By Brian Wheeler
BBC News reporter, on the Northern Line
Being stuck in a tunnel for 40 minutes is not an unusual occurrence on the London underground.
London is getting back to normal
But on the morning after the worst peacetime bomb attacks Britain has seen, even the most routine-sounding tannoy announcements took on a more sinister aspect.
The thought of the horrific events unfolding less than 24 hours earlier, in carriages exactly like the one we were sitting in, must have been on everyone's mind.
But no one panicked when our train ground to a halt or, as the silent minutes ticked by, looked like they feared for their safety.
I started my journey, as usual, at Kentish Town station.
The platform had been much less crowded than normal and nobody was speaking to each other, but then they never do.
The trains appeared to be running smoothly and, reassuringly, it was still impossible to get a seat.
The Northern Line passes through King's Cross station, which, we were told, was still closed, as a result of Thursday's bomb blast.
There was little solace to be had in the newspapers
As our train ground to a halt just outside Camden Town, a familiar feeling of resigned frustration washed over the carriage. This is par for the course for the underground.
But a few nervous glances were exchanged when the driver informed us that there had been a security alert at Euston.
One young woman looked a bit frightened. Others just buried themselves in their books or stared into space. A few tried to snooze.

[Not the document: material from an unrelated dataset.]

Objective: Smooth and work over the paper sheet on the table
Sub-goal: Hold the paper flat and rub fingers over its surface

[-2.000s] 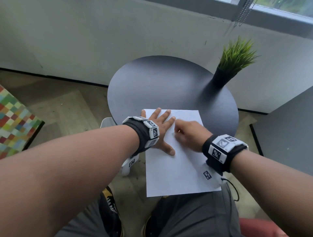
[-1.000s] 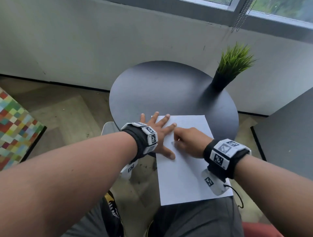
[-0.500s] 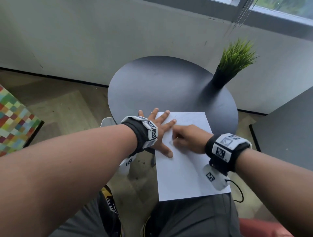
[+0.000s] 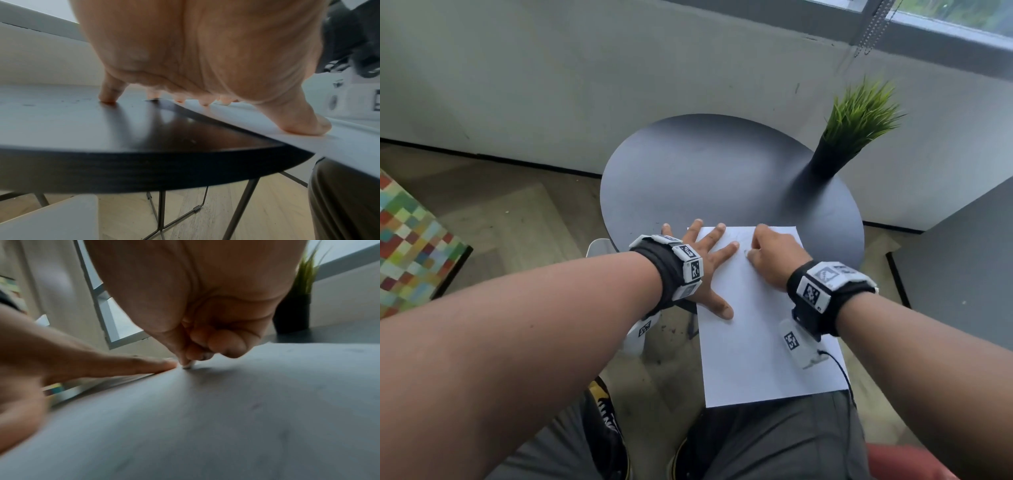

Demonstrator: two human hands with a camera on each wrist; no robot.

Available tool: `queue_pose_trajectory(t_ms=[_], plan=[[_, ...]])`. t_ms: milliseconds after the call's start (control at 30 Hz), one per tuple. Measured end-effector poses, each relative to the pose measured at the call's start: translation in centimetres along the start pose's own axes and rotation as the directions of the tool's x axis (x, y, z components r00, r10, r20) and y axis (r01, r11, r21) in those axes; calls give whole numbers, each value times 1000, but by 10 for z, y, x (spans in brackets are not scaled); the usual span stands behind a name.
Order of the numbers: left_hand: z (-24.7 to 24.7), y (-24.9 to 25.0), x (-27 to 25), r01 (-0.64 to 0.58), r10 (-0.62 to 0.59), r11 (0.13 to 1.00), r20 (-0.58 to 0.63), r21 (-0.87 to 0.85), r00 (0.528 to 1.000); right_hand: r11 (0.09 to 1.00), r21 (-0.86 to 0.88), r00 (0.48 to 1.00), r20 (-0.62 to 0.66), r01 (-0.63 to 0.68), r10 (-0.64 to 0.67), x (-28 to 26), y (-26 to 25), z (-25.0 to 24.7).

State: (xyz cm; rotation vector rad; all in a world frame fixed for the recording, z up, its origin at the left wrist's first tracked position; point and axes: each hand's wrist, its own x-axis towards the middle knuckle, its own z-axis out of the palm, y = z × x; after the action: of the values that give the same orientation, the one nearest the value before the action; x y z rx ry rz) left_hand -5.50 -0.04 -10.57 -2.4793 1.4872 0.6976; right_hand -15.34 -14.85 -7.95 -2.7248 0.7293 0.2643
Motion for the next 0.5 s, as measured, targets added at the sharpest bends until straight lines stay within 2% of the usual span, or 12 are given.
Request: queue_pose_trajectory(t_ms=[33,100,133,167,200,267,300,333,400,467,500], plan=[[0,0,0,-4,4,1000,-6,-6,1000,997,-8,996,33,81,-81,-8,-8,5],[0,-1,0,-9,9,1000,-9,-25,1000,963,17,947,176,270,-268,-27,-20,10],[0,-1,0,-9,9,1000,-5,-23,1000,952,24,924,233,305,-302,-30,-19,7],[0,-1,0,-8,8,1000,-3,-13,1000,955,17,926,241,297,-292,-26,-13,1],[0,0,0,-5,5,1000,-4,-3,1000,972,11,949,210,236,-233,-18,-5,-4],[0,0,-1,0,0,1000,-3,0,1000,999,3,996,80,34,-34,-1,14,-11],[0,0,-1,0,0,1000,-1,-3,1000,1000,-5,999,30,-28,28,2,18,-10],[0,0,-1,-2,2,1000,-1,-4,1000,999,-36,1000,13,-14,15,0,15,-7],[0,-1,-1,-5,5,1000,-2,-8,1000,986,-57,986,73,157,-153,-14,-1,5],[0,-1,0,-4,4,1000,1,-14,1000,934,-15,915,206,357,-346,-32,-13,10],[0,-1,0,-2,2,1000,5,-13,1000,925,-2,897,243,380,-368,-32,-10,7]])
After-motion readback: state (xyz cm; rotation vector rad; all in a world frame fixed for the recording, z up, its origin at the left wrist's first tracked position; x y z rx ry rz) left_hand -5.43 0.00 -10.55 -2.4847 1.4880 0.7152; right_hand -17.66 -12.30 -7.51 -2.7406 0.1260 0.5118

There was absolute silence.
Normally, in a situation like this, people try to alleviate the boredom by reading their newspapers.

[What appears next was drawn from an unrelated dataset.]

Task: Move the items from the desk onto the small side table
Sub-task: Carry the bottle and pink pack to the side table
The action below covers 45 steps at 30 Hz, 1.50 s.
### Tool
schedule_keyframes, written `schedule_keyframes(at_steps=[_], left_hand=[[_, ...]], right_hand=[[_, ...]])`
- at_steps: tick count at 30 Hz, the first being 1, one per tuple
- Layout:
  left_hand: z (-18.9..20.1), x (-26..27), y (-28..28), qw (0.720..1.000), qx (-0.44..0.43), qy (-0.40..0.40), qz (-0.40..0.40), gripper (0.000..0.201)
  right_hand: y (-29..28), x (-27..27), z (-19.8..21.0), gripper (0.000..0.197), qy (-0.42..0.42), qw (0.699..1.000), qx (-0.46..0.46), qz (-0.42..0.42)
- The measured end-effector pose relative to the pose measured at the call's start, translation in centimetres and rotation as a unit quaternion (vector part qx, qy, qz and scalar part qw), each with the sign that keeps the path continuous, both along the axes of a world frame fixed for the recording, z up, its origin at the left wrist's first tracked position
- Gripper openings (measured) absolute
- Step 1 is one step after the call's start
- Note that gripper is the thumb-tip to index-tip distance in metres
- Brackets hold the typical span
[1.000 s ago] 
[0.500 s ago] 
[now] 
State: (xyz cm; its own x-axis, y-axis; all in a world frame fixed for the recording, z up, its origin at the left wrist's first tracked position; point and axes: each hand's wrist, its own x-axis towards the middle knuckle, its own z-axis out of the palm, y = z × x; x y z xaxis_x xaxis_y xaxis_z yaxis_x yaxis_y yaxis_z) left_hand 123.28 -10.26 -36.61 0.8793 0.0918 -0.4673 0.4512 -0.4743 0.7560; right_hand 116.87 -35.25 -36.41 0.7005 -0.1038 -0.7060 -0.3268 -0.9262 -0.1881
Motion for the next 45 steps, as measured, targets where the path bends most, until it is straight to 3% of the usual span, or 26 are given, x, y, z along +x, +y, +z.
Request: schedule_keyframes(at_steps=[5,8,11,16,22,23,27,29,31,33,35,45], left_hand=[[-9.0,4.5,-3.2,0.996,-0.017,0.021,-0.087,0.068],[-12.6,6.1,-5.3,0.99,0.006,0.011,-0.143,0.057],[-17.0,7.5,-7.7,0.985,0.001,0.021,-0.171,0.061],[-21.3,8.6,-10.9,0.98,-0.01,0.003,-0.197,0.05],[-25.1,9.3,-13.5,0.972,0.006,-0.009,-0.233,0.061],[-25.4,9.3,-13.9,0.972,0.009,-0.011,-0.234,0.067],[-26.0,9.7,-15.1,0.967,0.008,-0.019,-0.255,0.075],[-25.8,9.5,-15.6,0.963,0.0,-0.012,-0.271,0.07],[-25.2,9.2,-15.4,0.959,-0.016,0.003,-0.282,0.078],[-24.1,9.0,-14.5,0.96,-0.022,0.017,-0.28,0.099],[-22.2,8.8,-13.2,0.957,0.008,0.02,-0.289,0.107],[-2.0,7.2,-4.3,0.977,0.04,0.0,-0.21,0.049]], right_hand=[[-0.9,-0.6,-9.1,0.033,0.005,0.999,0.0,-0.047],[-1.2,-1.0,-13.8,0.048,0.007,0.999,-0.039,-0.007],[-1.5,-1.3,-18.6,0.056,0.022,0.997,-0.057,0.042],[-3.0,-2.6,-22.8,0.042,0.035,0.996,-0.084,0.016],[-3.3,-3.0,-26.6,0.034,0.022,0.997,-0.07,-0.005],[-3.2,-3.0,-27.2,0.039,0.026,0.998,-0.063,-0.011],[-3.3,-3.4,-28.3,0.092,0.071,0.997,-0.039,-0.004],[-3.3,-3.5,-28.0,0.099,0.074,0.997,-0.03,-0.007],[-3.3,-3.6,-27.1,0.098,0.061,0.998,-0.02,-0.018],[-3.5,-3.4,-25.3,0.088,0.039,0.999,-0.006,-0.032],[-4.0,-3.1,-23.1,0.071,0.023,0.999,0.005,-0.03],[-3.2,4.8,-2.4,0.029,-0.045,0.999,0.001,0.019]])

And today was no different - except the headlines they were reading were hardly a source of light relief.
"There was fire everywhere, everyone was screaming" said one, referring to the tragedy that had happened a few thousand metres from where we were sitting.

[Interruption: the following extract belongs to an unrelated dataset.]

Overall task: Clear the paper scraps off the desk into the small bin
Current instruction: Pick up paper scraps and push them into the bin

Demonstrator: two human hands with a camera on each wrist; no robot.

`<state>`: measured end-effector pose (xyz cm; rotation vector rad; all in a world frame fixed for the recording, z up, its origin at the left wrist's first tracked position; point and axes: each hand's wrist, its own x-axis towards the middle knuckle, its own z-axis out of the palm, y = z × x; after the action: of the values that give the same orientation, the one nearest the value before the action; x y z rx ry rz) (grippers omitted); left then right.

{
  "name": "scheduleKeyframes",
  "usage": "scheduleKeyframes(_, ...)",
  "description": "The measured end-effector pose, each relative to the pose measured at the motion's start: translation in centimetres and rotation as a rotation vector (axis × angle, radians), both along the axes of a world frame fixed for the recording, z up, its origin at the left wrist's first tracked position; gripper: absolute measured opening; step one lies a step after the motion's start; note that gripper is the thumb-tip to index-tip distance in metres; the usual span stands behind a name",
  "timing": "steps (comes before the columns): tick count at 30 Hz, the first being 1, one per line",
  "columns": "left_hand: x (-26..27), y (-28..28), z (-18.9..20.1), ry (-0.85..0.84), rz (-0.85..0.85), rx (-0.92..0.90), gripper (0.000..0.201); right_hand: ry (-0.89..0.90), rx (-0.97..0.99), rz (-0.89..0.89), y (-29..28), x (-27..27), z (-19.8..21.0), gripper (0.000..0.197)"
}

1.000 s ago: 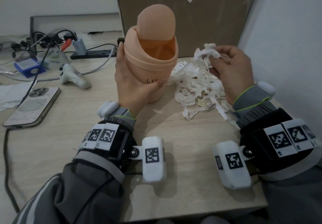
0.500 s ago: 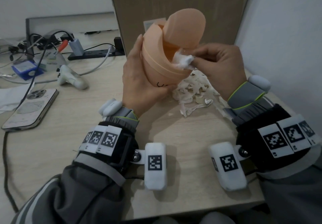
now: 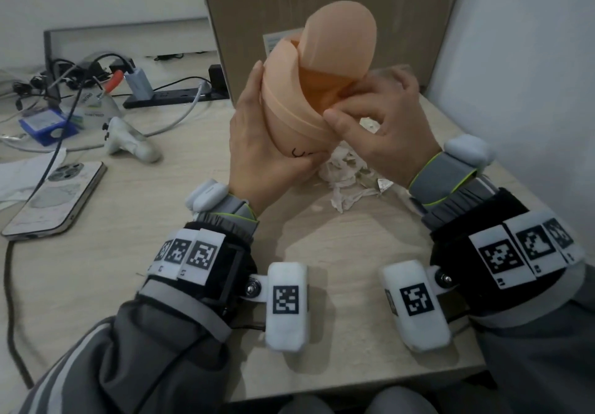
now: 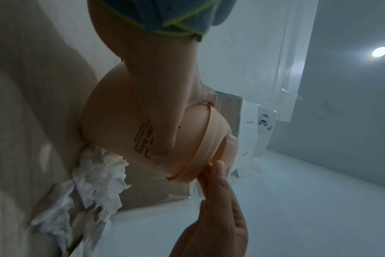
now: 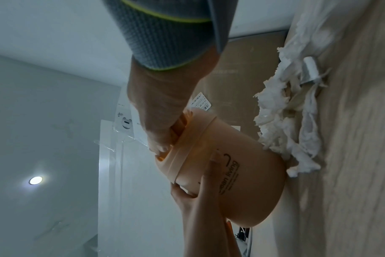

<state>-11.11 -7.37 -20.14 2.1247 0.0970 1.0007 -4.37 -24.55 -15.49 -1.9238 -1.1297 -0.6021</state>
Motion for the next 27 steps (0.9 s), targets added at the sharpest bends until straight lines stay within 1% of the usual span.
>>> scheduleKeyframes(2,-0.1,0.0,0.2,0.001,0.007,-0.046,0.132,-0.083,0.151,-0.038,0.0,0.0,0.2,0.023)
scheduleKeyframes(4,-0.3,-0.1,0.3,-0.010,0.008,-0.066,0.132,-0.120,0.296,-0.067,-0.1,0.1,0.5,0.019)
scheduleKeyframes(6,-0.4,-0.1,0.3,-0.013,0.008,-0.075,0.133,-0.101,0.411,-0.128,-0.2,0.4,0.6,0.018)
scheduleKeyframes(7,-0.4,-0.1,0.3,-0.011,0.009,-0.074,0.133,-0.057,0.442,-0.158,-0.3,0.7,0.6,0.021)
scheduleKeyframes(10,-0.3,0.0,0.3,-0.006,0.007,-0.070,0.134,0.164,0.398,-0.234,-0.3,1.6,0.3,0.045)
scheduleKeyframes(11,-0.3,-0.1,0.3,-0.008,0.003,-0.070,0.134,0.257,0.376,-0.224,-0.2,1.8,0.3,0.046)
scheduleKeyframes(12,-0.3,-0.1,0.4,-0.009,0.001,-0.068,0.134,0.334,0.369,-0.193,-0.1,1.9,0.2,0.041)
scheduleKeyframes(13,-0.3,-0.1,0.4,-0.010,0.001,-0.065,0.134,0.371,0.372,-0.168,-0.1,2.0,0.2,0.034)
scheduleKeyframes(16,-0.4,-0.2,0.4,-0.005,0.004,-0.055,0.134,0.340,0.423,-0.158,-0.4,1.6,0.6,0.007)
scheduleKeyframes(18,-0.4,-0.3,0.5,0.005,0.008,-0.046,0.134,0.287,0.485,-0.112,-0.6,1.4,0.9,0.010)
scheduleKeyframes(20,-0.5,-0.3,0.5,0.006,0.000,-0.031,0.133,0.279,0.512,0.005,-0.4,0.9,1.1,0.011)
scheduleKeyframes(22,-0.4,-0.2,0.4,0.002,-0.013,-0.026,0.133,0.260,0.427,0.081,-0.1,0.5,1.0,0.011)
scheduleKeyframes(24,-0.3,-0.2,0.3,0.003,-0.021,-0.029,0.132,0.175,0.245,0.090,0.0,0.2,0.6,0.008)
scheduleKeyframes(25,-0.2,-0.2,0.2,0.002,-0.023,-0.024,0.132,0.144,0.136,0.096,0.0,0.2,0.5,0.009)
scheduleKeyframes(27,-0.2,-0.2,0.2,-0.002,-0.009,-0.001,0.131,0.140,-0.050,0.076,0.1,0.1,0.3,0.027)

The platform was less crowded than normal
The rustling of the newspapers, as we sat there in total silence, only seemed to add to the growing tension. But there were few outward signs that my fellow passengers were worried about their safety.
The driver was doing his best to sound reassuring in his tannoy announcements, sounding not unlike an airline pilot warning passengers about a spot of turbulence.
But some of the messages were not ones I had heard before, in years of commuting by tube.
Twice a recorded woman's voice advised us to hold on tight because the train was about to move forward slowly and then stop suddenly.
At one point, the driver said an official was walking down the track toward the train.
A light flicked on in the tunnel. This did not feel quite right.
Even the electronic ticker that tells you which station is ahead was corrupted.
Eventually we inched slowly into Mornington Crescent, only making it about half way along the platform.
We were "de-trained" and about half of the passengers decided to head for the exit. The rest of us waited for another train.
Rachel Cass: 'Train was empty'
If anyone was feeling anxious, they were not letting it show. Yet talking to commuters earlier at Kentish Town revealed just how worried some people were about using London's transport system in the aftermath of Thursday's attacks.
Louise Macdonald, 22, who works in Kensington, said she did not want to get on a bus when she got up this morning.
"I rang my manager and had a little cry and said I don't want to come in.
"He just said 'so you are not going to catch public transport for the rest of your life?' He is right, of course."
Kerry Miller, 19, who works in a post room, said: "I thought about not coming in, but my family talked me into it. I never normally travel by tube, let alone now this has happened."
Other people were more philosophical.
Abbie Kenyon, 27, who works at the Victoria and Albert museum, said: "I don't think anyone is particularly scared there is going to be another attack.
"Myself and a lot of my friends have feared something like this happening for several years.
"I don't think it is going to cross my mind any more than it normally would."
Ben Billington said: "I just think you have to get on with it. The chances of a bomb actually being present are so small."
Rachel Cass, 21, said she was "terrified" at the prospect of using the tube again, but "you have to get on with it".
"The train was absolutely empty. It is the first time I have had a tube in a rush hour when it has been like that.
"It was the usual tube atmosphere. I thought it would be a bit more friendly."